I paused. Maybe I should destroy documents I had, before the tribunal came looking for them. I couldn’t make up my mind. I moved them from a drawer in my desk to a locker nearby. I went home. When I came to work on the following Monday it was too late. The tribunal had written to us demanding any documents we had that were linked to our scoop.

Protection of sources

Once we had received the order my then editor, Geraldine Kennedy, became very focused on the protection of sources. She was mindful of the case of Sarah Tisdall, a UK civil servant who had leaked confidential documents to the

Guardian

and had eventually been jailed after the courts ruled the documents should be handed over.

Kennedy decided we should shred the documents and told me to do so, which I did. Then we told the tribunal what we had done.

People have asked since why we didn’t lie and tell the tribunal we had destroyed the documents before receiving its order? I had spent years reporting on tribunal witnesses whom people thought were lying. Never for a moment was I going to join their company.

We were called before the tribunal and refused to answer its questions. It went to the High Court and three judges of that court ordered us to co-operate with the tribunal’s inquiry into the leak, rejecting our argument that, under article 10 of the European Convention on Human Rights, we shouldn’t be so ordered. That article is concerned with freedom of expression, and case law has recognised the role played by the media and sources in facilitating freedom of expression in a democracy.

We appealed to the Supreme Court, which overturned the High Court finding. We should not, the higher court found, be ordered to help the tribunal identify the source of the leak.

But both courts were, as lawyers say, ad idem as to their views on what Kennedy and I had done: our behaviour in destroying the documents subsequent to having received the order from the tribunal was reprehensible.

In fact, the five-judge Supreme Court found its colleagues in the High Court had erred in their finding because they had given too much weight to the reprehensible nature of what we had done.

Courts’ role usurped

By destroying documents so as to frustrate any effort to identify the source, before going to court to argue that we shouldn’t have to help identify the source, we had usurped the role of the courts. For this reason, the Supreme Court, while finding in our favour, decided we should nevertheless shoulder the massive legal costs.

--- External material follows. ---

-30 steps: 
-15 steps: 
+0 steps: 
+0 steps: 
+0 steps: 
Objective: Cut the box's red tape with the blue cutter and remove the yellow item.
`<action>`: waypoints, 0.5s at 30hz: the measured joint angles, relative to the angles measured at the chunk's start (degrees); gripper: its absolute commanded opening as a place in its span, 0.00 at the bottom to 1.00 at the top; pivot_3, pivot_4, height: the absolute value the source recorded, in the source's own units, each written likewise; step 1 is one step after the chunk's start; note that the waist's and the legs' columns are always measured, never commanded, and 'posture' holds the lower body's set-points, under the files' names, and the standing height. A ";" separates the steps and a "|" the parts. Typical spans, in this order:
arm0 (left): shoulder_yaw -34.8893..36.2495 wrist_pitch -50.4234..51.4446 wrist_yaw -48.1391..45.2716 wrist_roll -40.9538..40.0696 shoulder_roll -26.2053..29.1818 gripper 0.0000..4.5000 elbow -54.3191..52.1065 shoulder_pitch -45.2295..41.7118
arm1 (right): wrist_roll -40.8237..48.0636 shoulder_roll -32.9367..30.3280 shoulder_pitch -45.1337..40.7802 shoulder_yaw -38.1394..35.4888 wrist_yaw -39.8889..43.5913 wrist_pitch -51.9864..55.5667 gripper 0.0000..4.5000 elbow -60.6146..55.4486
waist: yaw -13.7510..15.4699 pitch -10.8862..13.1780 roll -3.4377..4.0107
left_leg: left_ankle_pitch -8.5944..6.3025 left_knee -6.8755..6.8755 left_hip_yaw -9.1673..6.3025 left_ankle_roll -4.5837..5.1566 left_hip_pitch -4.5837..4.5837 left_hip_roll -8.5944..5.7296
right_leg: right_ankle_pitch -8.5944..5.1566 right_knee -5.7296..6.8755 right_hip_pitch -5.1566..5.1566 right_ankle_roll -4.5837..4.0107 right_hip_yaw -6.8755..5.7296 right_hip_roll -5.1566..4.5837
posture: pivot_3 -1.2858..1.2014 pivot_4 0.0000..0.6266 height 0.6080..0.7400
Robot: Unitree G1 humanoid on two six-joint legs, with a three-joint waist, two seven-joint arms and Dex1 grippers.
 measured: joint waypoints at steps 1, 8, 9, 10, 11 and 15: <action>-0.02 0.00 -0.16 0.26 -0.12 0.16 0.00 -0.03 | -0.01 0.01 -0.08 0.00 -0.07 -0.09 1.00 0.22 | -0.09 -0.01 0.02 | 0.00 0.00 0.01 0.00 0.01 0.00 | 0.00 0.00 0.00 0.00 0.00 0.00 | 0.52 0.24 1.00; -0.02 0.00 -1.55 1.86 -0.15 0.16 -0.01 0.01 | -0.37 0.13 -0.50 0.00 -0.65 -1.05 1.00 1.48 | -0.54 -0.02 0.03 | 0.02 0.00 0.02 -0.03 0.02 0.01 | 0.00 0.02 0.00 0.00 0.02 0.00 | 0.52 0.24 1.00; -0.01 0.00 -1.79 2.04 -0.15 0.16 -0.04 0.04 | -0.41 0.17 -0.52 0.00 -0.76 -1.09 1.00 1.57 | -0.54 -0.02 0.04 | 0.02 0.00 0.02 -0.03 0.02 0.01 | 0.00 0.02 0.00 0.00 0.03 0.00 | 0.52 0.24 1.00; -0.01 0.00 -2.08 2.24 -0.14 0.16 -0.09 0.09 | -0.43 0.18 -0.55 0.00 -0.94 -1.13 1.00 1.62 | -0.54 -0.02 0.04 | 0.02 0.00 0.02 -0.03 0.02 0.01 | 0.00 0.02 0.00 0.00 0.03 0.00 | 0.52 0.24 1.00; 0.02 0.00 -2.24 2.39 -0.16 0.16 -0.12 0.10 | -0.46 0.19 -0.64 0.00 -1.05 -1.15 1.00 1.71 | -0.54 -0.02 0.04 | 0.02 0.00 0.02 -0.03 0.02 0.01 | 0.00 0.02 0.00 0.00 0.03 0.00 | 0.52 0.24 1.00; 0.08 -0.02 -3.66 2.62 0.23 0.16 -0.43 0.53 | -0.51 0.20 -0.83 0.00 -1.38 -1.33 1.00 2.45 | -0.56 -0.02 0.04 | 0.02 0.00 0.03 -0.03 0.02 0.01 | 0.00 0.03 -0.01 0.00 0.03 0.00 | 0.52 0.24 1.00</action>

We complained to the European Court of Human Rights that the imposition of costs was a breach of our rights and and of freedom of expression covering protection of sources. The court has now found against us by a majority decision of a seven- judge court. We don’t know the split or what the dissenting judge or judges thought.

So, were we wrong to destroy the documents?

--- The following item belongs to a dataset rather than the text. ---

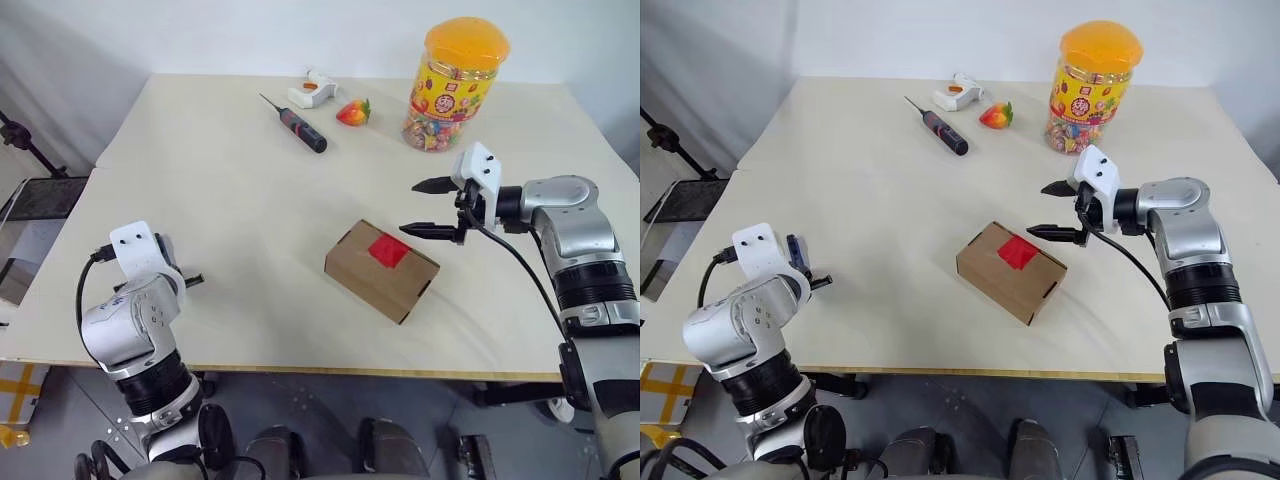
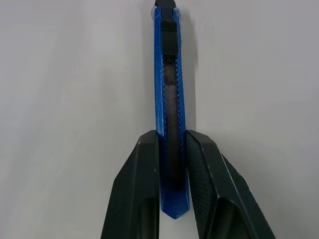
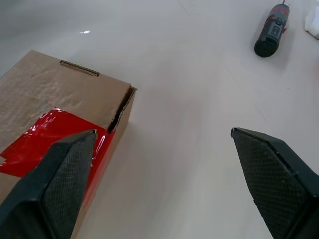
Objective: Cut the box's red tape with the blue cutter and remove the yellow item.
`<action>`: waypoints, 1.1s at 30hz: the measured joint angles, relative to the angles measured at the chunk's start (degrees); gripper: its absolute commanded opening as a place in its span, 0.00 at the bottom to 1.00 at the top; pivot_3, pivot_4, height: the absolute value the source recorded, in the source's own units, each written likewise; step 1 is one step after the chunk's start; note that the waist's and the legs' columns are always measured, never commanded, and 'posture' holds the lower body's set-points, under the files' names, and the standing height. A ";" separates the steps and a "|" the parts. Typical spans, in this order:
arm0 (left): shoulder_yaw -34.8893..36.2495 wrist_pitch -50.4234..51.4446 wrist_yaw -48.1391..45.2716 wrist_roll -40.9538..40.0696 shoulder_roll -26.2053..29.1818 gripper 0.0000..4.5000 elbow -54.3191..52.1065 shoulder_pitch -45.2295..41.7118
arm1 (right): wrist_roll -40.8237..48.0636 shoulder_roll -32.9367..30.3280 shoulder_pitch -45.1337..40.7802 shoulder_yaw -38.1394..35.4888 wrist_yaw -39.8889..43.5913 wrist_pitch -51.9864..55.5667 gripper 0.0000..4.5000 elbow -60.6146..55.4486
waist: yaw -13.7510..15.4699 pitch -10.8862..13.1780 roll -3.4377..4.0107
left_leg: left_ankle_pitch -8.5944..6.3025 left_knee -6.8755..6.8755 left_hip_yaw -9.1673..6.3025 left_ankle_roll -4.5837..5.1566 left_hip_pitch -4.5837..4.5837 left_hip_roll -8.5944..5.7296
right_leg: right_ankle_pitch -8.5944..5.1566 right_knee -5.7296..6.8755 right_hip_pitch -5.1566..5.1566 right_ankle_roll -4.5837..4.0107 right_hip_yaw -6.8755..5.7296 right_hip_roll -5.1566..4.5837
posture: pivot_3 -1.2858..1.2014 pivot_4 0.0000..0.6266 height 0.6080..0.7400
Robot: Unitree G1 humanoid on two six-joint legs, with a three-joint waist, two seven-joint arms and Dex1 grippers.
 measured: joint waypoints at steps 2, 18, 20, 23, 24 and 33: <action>0.00 -0.28 -1.68 -0.35 0.97 0.16 -0.33 0.55 | -0.01 0.00 0.00 0.00 -0.17 -0.03 1.00 0.07 | -0.02 0.00 0.00 | 0.00 0.00 0.00 0.00 -0.01 0.00 | 0.00 0.00 -0.01 0.00 0.00 0.00 | 0.52 0.24 1.00; -4.77 -19.08 -42.08 -22.75 23.54 0.16 -7.30 20.04 | 2.52 -0.01 2.81 -2.21 -0.87 5.38 1.00 -9.42 | -0.16 0.17 -0.22 | -0.03 -0.01 -0.20 -0.06 -0.21 0.03 | -0.03 -0.09 -0.10 -0.06 0.00 -0.01 | 0.52 0.24 1.00; -6.09 -22.20 -44.94 -23.62 26.43 0.16 -7.15 21.51 | 2.82 -0.01 3.16 -2.22 -0.84 6.46 1.00 -10.88 | -0.21 0.18 -0.20 | -0.03 -0.01 -0.16 -0.06 -0.22 0.04 | -0.04 -0.12 -0.10 -0.06 -0.03 0.01 | 0.52 0.24 1.00; -10.27 -31.92 -56.11 -24.39 34.71 0.16 -5.36 24.74 | 3.63 -0.65 5.03 -2.25 -0.96 9.87 0.96 -17.34 | -0.28 0.19 -0.20 | -0.04 -0.03 -0.12 -0.09 -0.22 0.12 | -0.08 -0.11 -0.15 -0.15 -0.07 0.05 | 0.52 0.24 1.00; -12.03 -36.83 -61.43 -24.46 37.74 0.16 -4.24 25.38 | 4.38 -0.93 6.33 -2.19 -1.12 12.50 0.92 -21.00 | -0.20 0.21 -0.16 | -0.06 -0.04 -0.12 -0.12 -0.21 0.13 | -0.10 -0.09 -0.15 -0.18 -0.08 0.05 | 0.52 0.24 1.00; -25.10 -63.88 -81.62 -18.24 46.74 0.16 10.64 22.25 | 7.92 -0.45 9.30 6.17 -4.88 32.78 0.25 -49.42 | -0.16 0.44 0.21 | -0.07 -0.05 0.01 -0.12 -0.25 0.17 | -0.11 -0.03 -0.28 -0.20 -0.17 0.06 | 0.52 0.24 1.00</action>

It is patently obvious there can be no freedom of expression, indeed few if any freedoms, without the rule of law. No one is above the law, and that includes journalists.

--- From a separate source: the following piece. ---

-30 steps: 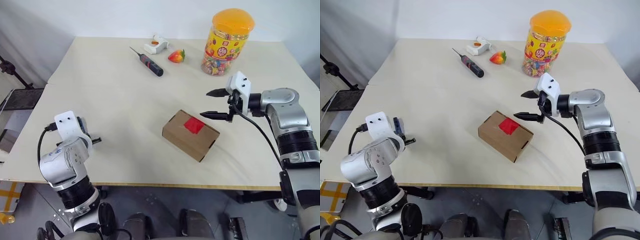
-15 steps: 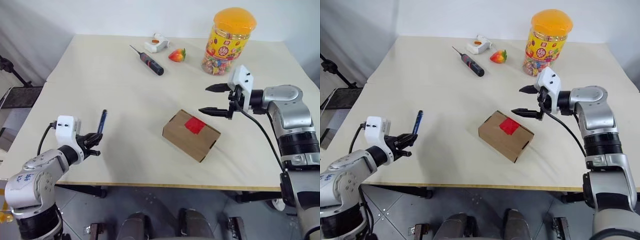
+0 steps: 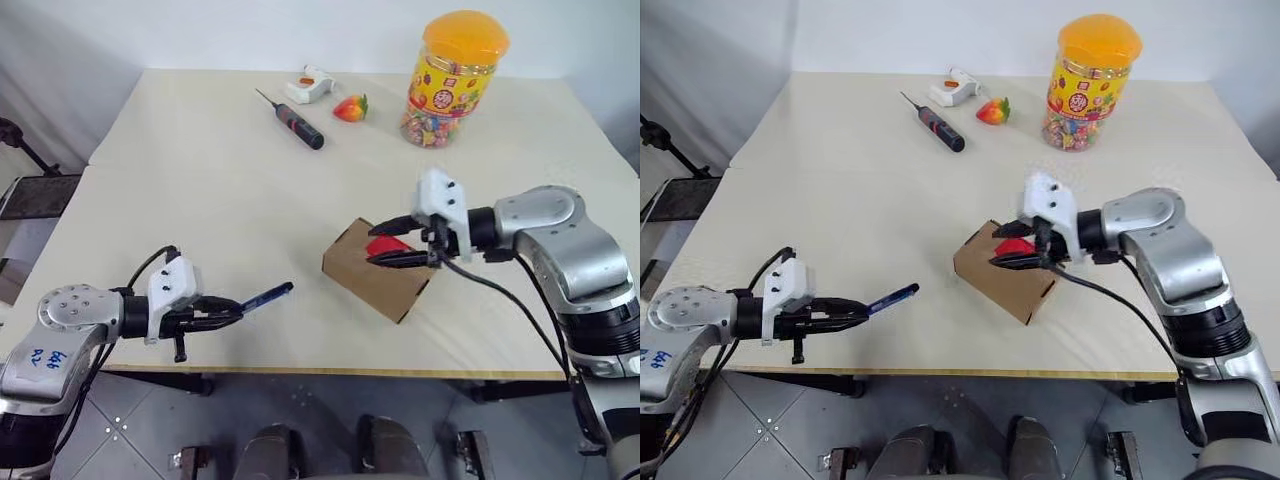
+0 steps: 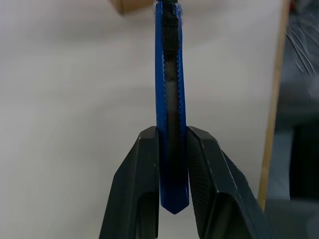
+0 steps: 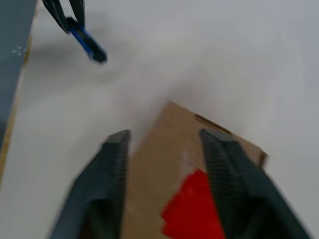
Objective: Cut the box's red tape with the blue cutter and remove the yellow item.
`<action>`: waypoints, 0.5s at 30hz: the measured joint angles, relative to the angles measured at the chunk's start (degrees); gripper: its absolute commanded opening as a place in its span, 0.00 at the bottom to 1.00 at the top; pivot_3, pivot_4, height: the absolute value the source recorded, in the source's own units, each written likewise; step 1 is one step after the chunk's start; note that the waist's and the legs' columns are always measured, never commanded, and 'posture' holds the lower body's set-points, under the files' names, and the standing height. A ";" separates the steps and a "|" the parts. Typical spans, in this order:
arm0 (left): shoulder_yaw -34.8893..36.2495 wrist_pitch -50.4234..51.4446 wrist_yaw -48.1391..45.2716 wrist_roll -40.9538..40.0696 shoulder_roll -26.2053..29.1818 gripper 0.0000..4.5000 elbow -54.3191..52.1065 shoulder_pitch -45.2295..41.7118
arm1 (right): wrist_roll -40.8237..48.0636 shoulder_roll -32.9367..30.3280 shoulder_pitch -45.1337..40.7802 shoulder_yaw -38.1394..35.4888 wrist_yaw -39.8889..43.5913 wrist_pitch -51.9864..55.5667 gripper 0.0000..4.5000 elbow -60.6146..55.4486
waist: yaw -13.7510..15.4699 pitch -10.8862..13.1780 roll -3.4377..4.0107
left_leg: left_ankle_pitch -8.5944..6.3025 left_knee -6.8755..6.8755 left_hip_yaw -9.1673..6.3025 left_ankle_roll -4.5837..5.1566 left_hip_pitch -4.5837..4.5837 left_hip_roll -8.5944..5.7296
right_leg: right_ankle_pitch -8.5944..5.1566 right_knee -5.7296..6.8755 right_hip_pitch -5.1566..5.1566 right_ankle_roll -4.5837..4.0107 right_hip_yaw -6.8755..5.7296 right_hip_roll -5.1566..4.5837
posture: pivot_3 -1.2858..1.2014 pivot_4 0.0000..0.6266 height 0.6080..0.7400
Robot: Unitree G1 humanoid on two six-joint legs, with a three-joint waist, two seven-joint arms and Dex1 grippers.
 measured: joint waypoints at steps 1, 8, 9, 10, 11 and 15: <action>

All that I can say in response is that we explained straight up to the courts what we did and why we did it. If, for instance, we had been fined, or jailed, I would have had no argument in principle.

Say we had handed over the documents as ordered, the tribunal had identified the source of the leak and the source had gone to jail? I would have felt truly rotten, because I would have let down someone who had trusted me and The Irish Times; but also because it would have been a bad day for journalism, freedom of expression and the flow of important information into the public domain. I think many other people would have felt that too.

If that is not a very clear answer, then so be it. Life is messy. I am proud I got the story and also proud no one knows where it came from.